(Beginning of Supplied entries)

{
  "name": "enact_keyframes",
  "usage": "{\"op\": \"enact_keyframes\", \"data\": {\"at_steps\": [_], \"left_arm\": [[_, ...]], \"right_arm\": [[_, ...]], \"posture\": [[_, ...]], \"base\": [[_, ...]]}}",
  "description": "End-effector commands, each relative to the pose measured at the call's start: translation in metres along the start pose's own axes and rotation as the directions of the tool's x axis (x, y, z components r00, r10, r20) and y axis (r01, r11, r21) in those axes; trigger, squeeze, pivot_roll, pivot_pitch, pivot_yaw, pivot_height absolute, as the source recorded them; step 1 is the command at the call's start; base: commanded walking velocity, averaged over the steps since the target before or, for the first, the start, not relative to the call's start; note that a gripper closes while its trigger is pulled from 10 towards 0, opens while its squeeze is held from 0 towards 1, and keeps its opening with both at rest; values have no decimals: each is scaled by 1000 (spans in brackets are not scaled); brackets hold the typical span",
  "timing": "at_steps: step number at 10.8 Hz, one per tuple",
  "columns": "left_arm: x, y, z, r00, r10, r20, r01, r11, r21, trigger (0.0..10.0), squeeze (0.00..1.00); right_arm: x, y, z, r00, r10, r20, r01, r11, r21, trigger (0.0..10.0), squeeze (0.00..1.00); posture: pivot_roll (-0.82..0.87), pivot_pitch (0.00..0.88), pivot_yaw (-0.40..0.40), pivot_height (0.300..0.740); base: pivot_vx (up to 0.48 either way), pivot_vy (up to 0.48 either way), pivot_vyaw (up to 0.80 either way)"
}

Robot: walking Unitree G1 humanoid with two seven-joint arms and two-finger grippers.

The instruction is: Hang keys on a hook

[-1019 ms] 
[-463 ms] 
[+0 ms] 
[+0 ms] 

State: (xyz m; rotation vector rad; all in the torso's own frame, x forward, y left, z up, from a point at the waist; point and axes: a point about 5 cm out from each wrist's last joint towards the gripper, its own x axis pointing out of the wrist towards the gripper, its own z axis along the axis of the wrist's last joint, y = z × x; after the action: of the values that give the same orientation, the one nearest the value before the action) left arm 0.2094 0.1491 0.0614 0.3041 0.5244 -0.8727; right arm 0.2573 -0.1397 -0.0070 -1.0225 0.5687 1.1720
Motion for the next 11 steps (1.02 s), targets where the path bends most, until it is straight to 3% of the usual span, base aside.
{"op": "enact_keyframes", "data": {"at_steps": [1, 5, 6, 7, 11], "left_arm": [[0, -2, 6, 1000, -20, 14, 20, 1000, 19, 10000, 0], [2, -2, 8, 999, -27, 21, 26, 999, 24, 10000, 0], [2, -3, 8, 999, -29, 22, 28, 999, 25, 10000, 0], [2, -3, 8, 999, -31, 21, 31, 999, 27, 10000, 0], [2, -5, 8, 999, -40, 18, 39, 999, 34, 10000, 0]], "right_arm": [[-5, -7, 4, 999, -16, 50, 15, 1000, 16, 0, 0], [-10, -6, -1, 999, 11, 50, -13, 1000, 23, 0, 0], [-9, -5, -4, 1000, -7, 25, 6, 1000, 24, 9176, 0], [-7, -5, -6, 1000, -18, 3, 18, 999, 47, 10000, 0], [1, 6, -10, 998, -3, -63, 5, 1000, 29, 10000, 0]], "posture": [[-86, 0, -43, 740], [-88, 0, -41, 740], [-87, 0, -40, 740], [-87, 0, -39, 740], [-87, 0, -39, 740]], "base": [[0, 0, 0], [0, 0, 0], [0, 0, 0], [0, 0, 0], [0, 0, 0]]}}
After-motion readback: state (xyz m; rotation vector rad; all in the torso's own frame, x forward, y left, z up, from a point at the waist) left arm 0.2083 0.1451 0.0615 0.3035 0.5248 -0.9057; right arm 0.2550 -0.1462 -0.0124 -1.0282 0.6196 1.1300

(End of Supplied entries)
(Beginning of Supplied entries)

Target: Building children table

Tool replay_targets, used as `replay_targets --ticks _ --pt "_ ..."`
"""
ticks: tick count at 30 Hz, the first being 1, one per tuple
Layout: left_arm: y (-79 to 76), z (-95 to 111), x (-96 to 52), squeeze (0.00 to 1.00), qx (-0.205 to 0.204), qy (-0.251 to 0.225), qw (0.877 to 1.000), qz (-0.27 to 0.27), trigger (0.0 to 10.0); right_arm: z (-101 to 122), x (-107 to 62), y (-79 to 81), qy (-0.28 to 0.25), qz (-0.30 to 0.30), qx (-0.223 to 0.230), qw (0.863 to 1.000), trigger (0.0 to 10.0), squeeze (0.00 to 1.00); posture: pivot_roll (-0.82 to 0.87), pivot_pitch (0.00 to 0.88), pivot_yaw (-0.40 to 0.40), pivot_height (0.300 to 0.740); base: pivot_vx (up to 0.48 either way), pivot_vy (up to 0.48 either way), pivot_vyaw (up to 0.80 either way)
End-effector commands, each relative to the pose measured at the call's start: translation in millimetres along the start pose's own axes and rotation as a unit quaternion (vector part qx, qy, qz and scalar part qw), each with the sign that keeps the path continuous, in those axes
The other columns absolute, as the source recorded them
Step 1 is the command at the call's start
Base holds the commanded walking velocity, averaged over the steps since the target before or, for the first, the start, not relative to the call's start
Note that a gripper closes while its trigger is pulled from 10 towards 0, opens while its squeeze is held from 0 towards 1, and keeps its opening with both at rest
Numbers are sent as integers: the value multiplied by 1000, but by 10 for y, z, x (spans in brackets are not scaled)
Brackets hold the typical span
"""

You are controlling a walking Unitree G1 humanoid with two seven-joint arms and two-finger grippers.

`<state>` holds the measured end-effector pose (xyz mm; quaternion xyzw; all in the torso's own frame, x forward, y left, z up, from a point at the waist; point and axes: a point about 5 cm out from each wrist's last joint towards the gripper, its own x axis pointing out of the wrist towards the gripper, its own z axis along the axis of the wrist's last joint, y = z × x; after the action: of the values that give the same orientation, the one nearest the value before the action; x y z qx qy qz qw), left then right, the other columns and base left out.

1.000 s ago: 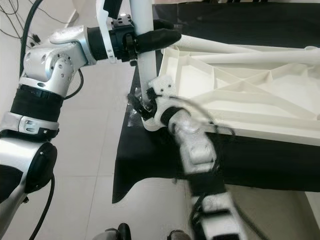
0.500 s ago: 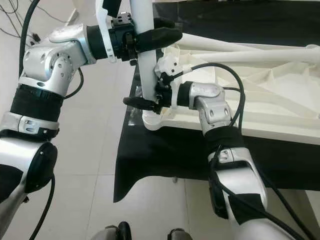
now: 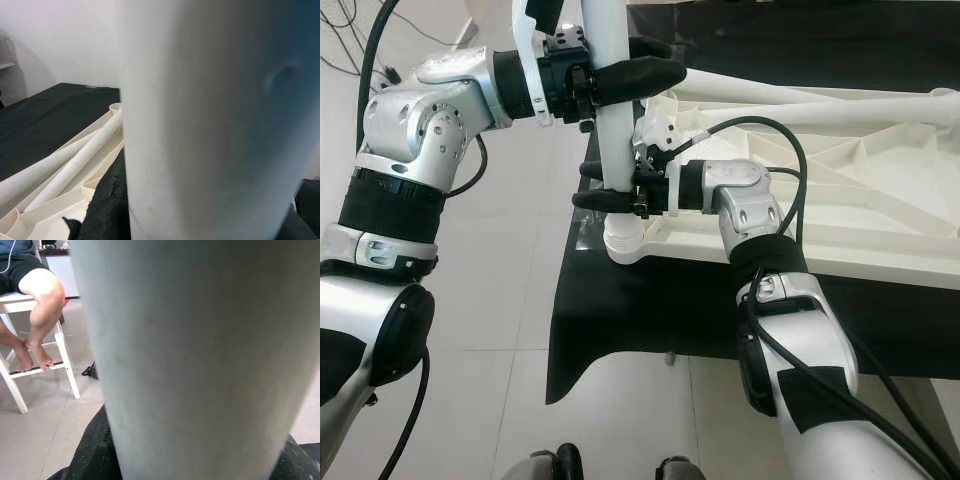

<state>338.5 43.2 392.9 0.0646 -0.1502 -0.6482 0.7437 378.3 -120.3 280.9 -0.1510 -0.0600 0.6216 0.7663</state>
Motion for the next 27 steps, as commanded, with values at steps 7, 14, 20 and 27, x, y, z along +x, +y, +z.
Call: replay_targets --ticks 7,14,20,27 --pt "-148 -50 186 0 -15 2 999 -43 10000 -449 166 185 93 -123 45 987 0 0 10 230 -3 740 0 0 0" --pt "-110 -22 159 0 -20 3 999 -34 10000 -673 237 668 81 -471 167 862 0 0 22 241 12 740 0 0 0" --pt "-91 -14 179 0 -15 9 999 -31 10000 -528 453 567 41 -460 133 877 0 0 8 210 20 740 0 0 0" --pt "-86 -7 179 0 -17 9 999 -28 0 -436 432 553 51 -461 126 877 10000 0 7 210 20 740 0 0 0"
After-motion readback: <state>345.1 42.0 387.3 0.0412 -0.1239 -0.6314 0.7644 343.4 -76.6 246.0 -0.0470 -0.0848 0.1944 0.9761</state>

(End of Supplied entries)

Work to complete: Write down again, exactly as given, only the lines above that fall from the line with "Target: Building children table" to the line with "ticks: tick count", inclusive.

Reply to the exercise:
Target: Building children table

Tool replay_targets, used as `replay_targets --ticks _ --pt "_ ..."`
"""
ticks: tick count at 30 Hz, the first being 1, one per tuple

Nothing else remains for this exercise.